Unnamed: 0,movie,director,rating,genre
0,The Lord of The Rings,Peter Jackson,8.9,Fantasy
1,The Shawshank Redemption,Frank Darabont,9.3,Drama
2,Gladiator,Ridley Scott,8.5,Action
3,Untouchable,Olivier Nakache,8.5,Comedy
4,Forrest Gump,Robert Zemeckis,8.8,Romance
5,The Lord of the Rings: The Return of the King,Peter Jackson,9.0,Fantasy
6,The Prestige,Christopher Nolan,8.5,Thriller
7,The Dark Knight,Christopher Nolan,9.0,Crime
8,The Godfather,Francis Ford Coppola,9.2,Gangster
9,The Matrix,Lana Wachowski,8.7,Sci-Fi


The code above displays a table created using Pandas' `DataFrame()` method, which accepts a dictionary as a data argument. To specify labels as indices, you can include an 'index' attribute, as illustrated below:

In [60]:
lables = ['a', 'b', 'c', 'd', 'e', 'f', 'g', 'h', 'i', 'g', 'k', 'l', 'm', 'n', 'o', 'p', 'q', 'r', 's', 't']
df = pd.DataFrame(top_20_imdb, index=lables)
df.head() # Using the head() method to display the first five rows only.
# You can cusotmize this value by changing it in the parantheses. for example head(3) will give you the first three rows

Unnamed: 0,movie,director,rating,genre
a,The Lord of The Rings,Peter Jackson,8.9,Fantasy
b,The Shawshank Redemption,Frank Darabont,9.3,Drama
c,Gladiator,Ridley Scott,8.5,Action
d,Untouchable,Olivier Nakache,8.5,Comedy
e,Forrest Gump,Robert Zemeckis,8.8,Romance


For the sake of this guide we will stick to the first DataFrame.

In [61]:
df = pd.DataFrame(top_20_imdb)
df.head()

Unnamed: 0,movie,director,rating,genre
0,The Lord of The Rings,Peter Jackson,8.9,Fantasy
1,The Shawshank Redemption,Frank Darabont,9.3,Drama
2,Gladiator,Ridley Scott,8.5,Action
3,Untouchable,Olivier Nakache,8.5,Comedy
4,Forrest Gump,Robert Zemeckis,8.8,Romance


For each type of file there's a method in pandas to create a dataframe:
* `CSV FILES` -> `read_csv('filename.csv')`
* `EXCEL` -> `read_excel('filename.xlsx')`
* `PARQUET` -> `read_parquet('filename.parquet')`
* `FEATHER` -> `read_feather('filename.feather')`
<br> Similarily, you can convert your dataframe to any format using pandas' `to_csv`, `to_excel`, `to_parquet`, etc.

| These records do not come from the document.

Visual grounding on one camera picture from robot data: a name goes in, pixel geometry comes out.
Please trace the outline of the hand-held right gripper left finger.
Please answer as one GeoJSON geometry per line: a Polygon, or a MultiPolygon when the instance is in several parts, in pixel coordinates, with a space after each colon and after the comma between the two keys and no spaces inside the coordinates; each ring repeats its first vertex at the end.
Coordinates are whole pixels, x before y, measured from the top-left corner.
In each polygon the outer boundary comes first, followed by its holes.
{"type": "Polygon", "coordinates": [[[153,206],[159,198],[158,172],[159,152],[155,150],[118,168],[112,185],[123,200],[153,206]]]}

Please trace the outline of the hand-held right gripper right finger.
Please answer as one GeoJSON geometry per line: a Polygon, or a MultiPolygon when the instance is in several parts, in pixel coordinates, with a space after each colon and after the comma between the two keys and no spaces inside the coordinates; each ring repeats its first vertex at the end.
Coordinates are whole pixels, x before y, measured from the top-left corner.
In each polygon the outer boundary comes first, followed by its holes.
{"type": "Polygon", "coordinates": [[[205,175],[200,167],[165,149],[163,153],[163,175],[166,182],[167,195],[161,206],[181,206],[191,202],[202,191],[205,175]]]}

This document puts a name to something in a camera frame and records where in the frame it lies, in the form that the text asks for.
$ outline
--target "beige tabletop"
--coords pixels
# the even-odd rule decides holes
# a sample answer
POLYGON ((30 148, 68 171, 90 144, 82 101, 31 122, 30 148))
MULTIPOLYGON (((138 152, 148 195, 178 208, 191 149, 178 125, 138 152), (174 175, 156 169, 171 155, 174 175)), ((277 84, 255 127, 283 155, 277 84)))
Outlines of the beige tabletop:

We can select various sections of our DataFrame. In the following code, we are selecting the `'movie'` column along with the `'rating'` column to display each movie and its corresponding rating.

In [62]:
df[['movie', 'rating']].head()

Unnamed: 0,movie,rating
0,The Lord of The Rings,8.9
1,The Shawshank Redemption,9.3
2,Gladiator,8.5
3,Untouchable,8.5
4,Forrest Gump,8.8


There is a specific reason for using two brackets in the cell above: When selecting multiple columns for display, the column names must be placed inside a list and then enclosed within `df[]`. Using double brackets returns a DataFrame, while using single brackets for a single column returns that column as a Series.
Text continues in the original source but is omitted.